*Task goal:* Go through the entries below. Copy out every line that contains "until".

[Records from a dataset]

BEGIN

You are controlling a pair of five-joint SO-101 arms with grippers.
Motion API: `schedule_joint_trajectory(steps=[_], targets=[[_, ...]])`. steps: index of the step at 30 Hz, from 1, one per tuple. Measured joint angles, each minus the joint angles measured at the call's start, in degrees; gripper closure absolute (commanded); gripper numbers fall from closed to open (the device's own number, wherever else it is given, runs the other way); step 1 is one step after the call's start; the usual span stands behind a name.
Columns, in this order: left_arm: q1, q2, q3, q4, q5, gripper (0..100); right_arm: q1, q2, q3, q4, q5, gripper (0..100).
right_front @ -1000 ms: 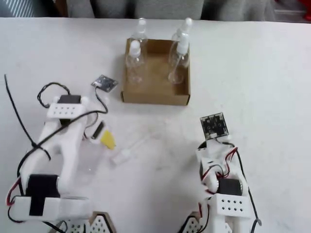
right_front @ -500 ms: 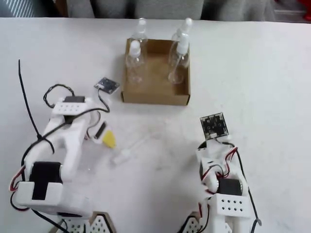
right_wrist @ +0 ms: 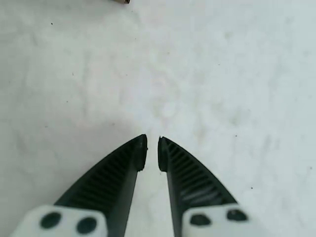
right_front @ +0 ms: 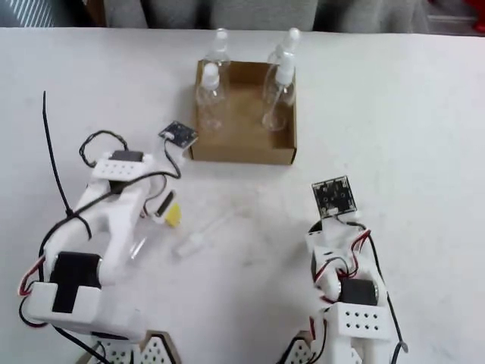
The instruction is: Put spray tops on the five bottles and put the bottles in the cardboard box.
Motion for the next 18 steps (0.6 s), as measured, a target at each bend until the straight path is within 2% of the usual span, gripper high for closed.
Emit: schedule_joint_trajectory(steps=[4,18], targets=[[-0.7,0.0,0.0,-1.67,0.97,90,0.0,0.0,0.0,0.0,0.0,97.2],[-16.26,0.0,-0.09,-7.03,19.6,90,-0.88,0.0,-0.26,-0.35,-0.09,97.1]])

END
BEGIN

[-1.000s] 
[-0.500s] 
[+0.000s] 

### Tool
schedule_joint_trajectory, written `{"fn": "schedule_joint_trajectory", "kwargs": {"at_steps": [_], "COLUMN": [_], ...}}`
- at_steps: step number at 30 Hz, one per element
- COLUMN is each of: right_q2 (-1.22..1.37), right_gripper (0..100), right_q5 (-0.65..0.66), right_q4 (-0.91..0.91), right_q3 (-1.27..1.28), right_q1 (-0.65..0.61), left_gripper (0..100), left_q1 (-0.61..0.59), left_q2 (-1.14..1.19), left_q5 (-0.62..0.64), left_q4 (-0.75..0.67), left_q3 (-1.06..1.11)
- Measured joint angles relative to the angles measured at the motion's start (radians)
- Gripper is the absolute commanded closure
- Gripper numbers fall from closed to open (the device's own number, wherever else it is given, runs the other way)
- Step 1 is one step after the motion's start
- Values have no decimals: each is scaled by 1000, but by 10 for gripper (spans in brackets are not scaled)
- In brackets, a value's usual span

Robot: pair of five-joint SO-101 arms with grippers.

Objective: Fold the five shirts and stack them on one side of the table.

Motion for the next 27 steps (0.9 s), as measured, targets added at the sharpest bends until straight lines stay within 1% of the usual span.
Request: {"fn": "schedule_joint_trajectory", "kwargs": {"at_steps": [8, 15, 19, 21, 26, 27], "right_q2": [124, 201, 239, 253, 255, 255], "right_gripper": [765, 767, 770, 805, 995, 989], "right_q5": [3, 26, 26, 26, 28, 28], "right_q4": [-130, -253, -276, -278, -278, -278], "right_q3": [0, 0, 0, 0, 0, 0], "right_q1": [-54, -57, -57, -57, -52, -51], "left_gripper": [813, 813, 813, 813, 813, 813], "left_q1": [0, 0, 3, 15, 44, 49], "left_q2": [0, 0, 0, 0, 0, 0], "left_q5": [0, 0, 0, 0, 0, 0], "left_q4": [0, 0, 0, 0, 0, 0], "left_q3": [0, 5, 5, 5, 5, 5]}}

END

*Task answer:*
Motion for the next 18 steps (0.6 s), as measured, a target at each bend until the straight path is within 2% of the usual span, gripper high for closed.
Motion for the next 27 steps (0.9 s), as measured, targets added at the sharpest bends until straight lines stay within 1% of the usual span.

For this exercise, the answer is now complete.